──────── Exercise materials ────────
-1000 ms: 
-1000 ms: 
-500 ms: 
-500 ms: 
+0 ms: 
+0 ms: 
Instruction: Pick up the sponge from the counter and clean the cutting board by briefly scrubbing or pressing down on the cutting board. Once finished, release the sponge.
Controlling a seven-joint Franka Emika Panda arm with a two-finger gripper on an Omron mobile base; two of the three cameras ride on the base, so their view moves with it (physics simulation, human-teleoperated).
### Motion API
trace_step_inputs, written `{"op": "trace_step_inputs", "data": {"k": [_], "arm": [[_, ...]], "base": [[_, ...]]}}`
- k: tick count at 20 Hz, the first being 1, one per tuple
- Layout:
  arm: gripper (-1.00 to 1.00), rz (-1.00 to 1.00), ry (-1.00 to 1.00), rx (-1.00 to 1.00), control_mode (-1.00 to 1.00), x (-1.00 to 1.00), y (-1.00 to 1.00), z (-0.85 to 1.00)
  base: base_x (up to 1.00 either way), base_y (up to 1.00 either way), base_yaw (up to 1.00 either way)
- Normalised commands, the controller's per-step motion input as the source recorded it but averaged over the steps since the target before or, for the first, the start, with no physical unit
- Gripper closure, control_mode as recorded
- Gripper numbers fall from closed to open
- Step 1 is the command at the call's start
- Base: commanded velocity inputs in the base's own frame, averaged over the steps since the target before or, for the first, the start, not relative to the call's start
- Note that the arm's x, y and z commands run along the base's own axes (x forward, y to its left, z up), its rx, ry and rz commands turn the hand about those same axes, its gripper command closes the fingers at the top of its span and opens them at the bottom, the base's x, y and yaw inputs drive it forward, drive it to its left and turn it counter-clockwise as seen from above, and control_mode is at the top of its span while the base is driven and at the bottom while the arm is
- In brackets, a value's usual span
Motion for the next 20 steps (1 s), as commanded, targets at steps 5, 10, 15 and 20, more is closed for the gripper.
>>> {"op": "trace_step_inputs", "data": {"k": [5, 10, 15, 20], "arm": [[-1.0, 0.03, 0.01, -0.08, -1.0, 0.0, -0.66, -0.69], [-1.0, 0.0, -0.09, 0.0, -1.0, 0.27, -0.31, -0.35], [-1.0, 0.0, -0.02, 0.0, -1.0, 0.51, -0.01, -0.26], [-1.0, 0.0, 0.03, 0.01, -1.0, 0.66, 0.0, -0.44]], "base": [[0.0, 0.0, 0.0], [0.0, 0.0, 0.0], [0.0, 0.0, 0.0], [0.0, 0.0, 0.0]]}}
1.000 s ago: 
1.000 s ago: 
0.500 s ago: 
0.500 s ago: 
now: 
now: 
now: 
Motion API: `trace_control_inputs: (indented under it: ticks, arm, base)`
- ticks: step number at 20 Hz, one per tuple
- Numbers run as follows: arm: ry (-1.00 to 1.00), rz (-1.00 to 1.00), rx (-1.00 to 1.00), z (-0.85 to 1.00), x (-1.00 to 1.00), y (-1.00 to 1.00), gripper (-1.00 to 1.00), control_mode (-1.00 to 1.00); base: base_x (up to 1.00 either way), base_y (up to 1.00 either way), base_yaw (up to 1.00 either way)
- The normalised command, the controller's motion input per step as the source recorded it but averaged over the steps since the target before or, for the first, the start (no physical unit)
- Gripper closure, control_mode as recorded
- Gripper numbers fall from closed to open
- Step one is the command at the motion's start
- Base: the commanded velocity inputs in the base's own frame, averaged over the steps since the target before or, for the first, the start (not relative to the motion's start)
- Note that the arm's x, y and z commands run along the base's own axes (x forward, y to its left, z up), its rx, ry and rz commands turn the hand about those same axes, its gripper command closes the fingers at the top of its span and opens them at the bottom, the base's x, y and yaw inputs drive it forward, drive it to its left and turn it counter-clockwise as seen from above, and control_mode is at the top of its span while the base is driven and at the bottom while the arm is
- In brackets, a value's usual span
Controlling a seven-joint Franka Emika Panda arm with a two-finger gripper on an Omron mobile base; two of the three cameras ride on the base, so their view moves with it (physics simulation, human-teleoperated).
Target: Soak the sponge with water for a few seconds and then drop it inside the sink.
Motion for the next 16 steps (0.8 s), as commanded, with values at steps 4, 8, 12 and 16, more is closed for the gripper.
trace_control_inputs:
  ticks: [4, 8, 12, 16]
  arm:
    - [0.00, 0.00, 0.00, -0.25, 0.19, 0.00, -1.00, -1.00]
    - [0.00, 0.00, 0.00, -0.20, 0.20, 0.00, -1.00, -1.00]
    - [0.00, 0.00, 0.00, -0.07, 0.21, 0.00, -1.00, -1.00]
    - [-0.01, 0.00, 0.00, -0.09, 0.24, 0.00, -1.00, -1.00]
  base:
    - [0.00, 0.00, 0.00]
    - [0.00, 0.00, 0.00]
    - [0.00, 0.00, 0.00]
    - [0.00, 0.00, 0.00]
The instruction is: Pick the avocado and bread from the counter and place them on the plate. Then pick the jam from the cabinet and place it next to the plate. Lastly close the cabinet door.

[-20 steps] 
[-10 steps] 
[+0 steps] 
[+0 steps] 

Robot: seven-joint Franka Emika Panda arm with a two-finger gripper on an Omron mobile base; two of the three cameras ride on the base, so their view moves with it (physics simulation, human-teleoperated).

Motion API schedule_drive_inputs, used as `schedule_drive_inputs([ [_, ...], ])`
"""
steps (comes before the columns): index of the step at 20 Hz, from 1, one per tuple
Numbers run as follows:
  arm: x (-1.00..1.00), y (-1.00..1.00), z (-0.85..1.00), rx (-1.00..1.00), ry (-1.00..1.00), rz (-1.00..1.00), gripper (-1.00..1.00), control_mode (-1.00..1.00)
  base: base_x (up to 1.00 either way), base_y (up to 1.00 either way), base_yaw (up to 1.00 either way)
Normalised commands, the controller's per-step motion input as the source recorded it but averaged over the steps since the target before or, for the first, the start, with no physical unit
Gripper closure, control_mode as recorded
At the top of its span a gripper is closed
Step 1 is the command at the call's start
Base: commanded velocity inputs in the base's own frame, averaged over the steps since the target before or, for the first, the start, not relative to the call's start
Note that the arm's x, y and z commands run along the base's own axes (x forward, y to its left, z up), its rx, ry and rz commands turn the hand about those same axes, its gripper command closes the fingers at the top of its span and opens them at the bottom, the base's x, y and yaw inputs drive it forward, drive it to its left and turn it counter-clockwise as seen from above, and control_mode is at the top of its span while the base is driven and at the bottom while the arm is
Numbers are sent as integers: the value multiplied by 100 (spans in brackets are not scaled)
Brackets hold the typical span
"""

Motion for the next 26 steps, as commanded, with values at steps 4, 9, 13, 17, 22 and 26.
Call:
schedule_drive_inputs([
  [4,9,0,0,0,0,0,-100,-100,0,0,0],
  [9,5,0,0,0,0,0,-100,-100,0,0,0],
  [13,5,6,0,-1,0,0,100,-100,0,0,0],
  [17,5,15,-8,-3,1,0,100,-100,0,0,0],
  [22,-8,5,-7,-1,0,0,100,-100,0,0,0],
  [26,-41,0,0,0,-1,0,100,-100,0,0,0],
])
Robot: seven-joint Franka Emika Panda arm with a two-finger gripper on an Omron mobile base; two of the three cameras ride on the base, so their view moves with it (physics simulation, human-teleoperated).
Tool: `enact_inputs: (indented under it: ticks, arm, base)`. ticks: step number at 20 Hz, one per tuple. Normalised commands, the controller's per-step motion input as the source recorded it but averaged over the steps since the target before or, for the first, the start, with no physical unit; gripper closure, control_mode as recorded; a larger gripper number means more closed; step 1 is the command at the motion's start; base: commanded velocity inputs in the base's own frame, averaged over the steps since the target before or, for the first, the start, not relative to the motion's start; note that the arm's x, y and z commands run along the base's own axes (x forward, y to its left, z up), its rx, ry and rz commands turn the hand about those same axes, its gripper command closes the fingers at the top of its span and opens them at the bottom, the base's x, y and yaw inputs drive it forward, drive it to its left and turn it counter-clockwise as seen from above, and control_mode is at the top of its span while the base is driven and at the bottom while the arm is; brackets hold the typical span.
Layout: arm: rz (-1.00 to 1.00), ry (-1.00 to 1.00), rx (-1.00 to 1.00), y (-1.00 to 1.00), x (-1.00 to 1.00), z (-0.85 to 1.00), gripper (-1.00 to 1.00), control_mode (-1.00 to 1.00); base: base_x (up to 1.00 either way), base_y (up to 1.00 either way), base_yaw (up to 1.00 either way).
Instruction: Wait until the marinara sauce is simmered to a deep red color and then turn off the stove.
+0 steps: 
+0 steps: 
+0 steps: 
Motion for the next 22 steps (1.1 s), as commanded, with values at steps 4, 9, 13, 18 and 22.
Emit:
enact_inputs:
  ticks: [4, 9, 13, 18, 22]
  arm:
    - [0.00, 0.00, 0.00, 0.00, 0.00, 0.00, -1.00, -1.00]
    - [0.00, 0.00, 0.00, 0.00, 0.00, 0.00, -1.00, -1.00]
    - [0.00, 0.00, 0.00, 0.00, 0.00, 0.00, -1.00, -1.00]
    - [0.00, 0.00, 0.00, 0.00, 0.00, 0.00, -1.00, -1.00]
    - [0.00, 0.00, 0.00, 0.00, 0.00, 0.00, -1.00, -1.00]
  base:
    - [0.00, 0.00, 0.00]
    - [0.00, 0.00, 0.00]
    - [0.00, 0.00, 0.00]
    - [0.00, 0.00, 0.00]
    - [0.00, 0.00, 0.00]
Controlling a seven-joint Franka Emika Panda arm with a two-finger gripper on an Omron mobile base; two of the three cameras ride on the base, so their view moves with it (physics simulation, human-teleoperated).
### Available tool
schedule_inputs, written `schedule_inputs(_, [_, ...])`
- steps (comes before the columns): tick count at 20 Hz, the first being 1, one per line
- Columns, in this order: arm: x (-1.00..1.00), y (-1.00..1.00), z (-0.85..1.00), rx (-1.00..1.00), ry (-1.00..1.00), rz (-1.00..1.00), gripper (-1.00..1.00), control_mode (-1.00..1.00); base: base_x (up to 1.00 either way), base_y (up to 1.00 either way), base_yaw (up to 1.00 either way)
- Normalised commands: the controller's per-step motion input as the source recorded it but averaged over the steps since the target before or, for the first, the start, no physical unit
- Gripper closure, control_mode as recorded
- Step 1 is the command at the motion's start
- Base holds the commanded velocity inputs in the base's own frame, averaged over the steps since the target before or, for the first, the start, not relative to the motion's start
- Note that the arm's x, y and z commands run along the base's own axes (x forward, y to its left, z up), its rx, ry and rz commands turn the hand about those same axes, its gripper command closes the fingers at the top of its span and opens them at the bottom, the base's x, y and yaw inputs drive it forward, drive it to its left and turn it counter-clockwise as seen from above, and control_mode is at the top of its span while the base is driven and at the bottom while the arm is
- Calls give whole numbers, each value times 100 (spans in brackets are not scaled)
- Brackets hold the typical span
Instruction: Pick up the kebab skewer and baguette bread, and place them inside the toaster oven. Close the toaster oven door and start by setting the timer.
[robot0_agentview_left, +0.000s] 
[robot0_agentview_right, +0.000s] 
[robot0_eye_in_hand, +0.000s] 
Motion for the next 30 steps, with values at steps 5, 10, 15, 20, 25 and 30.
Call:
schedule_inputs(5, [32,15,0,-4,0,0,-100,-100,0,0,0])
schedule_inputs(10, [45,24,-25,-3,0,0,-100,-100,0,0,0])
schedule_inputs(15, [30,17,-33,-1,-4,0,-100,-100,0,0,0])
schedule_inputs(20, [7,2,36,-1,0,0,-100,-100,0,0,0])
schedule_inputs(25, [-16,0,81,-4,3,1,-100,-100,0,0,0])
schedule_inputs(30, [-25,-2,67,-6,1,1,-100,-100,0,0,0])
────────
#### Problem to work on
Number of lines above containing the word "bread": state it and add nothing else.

#### Output below
2